Wayne County: Our colored schools are progressing very well. We have some very good teachers among the colored population of our county. They are creating quite an enthusiasm among their race of people for education.

"We can build our own schoolhouses."-The New York Age (edited by a colored man): Vast sums have been given by philanthropists to sustain such moral, religious, and intellectual work in the Southern States as are usually supplied from the general tax funds of the State affected and by the charity of the benevolently disposed citizens of such State. The past and the present generations of AfroAmericans have, therefore, been educated to look to the Federal Government for the protection usually afforded to the citizen by the State in which he resides and which does not inhere at all in the Federal authority as one of its conceded rights; and, worse yet, they have been educated to look to others to think and do for them to such an extent that self-reliance has been hampered in its development, so that if we want money for educational, religious, or other laudable purposes, we appeal too often to white men or to the Federal Government, instead of relying upon ourselves for it and working in combination and cooperation to secure it as others do.
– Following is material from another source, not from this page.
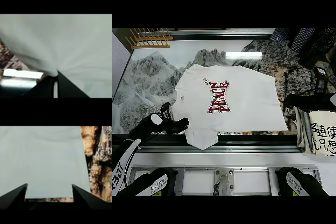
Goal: Fold the clothes and pants, and hang the long-sleeved shirts on hangers.
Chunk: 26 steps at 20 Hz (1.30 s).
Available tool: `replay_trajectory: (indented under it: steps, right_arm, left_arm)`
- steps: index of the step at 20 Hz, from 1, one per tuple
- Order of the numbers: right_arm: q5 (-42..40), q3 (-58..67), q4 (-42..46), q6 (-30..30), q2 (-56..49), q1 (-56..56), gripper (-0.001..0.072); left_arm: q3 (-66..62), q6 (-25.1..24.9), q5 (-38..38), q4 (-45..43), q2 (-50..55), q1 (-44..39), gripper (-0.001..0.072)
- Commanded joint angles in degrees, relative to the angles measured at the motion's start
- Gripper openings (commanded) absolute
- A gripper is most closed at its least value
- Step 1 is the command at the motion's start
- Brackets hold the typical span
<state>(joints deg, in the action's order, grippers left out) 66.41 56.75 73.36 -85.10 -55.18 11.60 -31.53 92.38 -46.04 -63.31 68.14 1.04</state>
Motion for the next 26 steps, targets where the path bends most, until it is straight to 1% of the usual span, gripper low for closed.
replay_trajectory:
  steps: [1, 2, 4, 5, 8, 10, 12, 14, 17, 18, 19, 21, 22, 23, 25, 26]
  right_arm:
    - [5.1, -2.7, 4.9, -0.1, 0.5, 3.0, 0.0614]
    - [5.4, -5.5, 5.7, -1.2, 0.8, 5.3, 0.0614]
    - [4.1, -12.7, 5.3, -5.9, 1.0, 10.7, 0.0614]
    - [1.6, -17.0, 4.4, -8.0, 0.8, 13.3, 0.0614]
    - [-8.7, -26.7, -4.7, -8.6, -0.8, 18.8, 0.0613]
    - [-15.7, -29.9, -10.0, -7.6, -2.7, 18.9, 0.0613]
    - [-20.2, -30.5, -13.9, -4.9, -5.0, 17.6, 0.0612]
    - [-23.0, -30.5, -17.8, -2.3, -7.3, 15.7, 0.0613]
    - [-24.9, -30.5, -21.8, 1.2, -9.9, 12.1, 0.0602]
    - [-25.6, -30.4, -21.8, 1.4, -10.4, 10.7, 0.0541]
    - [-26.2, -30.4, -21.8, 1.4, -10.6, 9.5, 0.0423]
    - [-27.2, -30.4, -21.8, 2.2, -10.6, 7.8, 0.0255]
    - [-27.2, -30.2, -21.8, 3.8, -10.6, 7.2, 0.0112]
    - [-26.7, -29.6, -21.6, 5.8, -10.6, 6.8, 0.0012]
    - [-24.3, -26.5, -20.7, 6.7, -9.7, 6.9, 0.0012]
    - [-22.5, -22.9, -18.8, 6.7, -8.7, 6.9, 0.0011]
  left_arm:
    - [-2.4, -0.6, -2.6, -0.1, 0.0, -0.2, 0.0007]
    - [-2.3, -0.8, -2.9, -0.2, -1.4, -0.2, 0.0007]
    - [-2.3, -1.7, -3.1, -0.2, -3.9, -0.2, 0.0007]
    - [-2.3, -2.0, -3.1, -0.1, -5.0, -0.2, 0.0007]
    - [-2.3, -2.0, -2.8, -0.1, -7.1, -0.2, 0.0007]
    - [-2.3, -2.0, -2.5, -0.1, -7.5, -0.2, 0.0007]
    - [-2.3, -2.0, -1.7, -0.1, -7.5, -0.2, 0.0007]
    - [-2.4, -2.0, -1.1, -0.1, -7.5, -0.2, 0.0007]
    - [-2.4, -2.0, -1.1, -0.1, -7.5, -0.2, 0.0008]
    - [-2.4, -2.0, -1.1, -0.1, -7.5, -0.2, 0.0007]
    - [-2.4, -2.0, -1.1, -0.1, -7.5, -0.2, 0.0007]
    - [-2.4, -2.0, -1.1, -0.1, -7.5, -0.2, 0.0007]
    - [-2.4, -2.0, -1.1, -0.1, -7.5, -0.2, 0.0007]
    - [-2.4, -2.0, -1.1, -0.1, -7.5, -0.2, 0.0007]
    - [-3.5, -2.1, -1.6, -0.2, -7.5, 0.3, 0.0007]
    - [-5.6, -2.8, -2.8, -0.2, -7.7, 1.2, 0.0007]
We can build our own churches and colleges and schoolhouses, and support them, if we would do so, out of the money wasted by us upon unnecessary pleasures and upon downright humbug; and we have got to do it in the not remote future, because the opinion is steadily gaining vantage that we are getting old enough to stand upon our own heels in this matter of self-help.

II. SECONDARY AND HIGHER EDUCATION.

OCCUPATIONS OF GRADUATES.

The question is sometimes asked, What does the colored man do after completing a regular course in one of the universities or colleges? In order to answer this question somewhat definitely, a table has been prepared showing upon what lines of business the graduates of 17 institutions reporting this item had entered. These 17 institutions represent very fairly the work of the colored schools. Howard University is not included in this statement, as a considerable portion of its graduates are white.

The first thing to attract attention is the large number engaged in teaching, more than one-half being thus employed. As these institutions were mainly founded to supply the demand for competent colored teachers and preachers, they seem to have well accomplished their purpose. The whole number of graduates of these 17 institutions is 1,542. If from this number we subtract 82 deceased, 46 engaged in post-graduate studies, 97 married women, and 74 not reported, of the remaining 1,243 there are 720, or 58 per cent, engaged in teaching, 27 of these being professors in colleges and universities. Of preachers there are 117, or 9 per cent; of lawyers, 116; doctors, 163. Five have their whole time employed as editors of papers, while others are partly engaged in editing. There are 36 in the United States Government service, employed as clerks in the departments at Washington, as postmasters, as custom-house inspectors, as mailcarriers, etc.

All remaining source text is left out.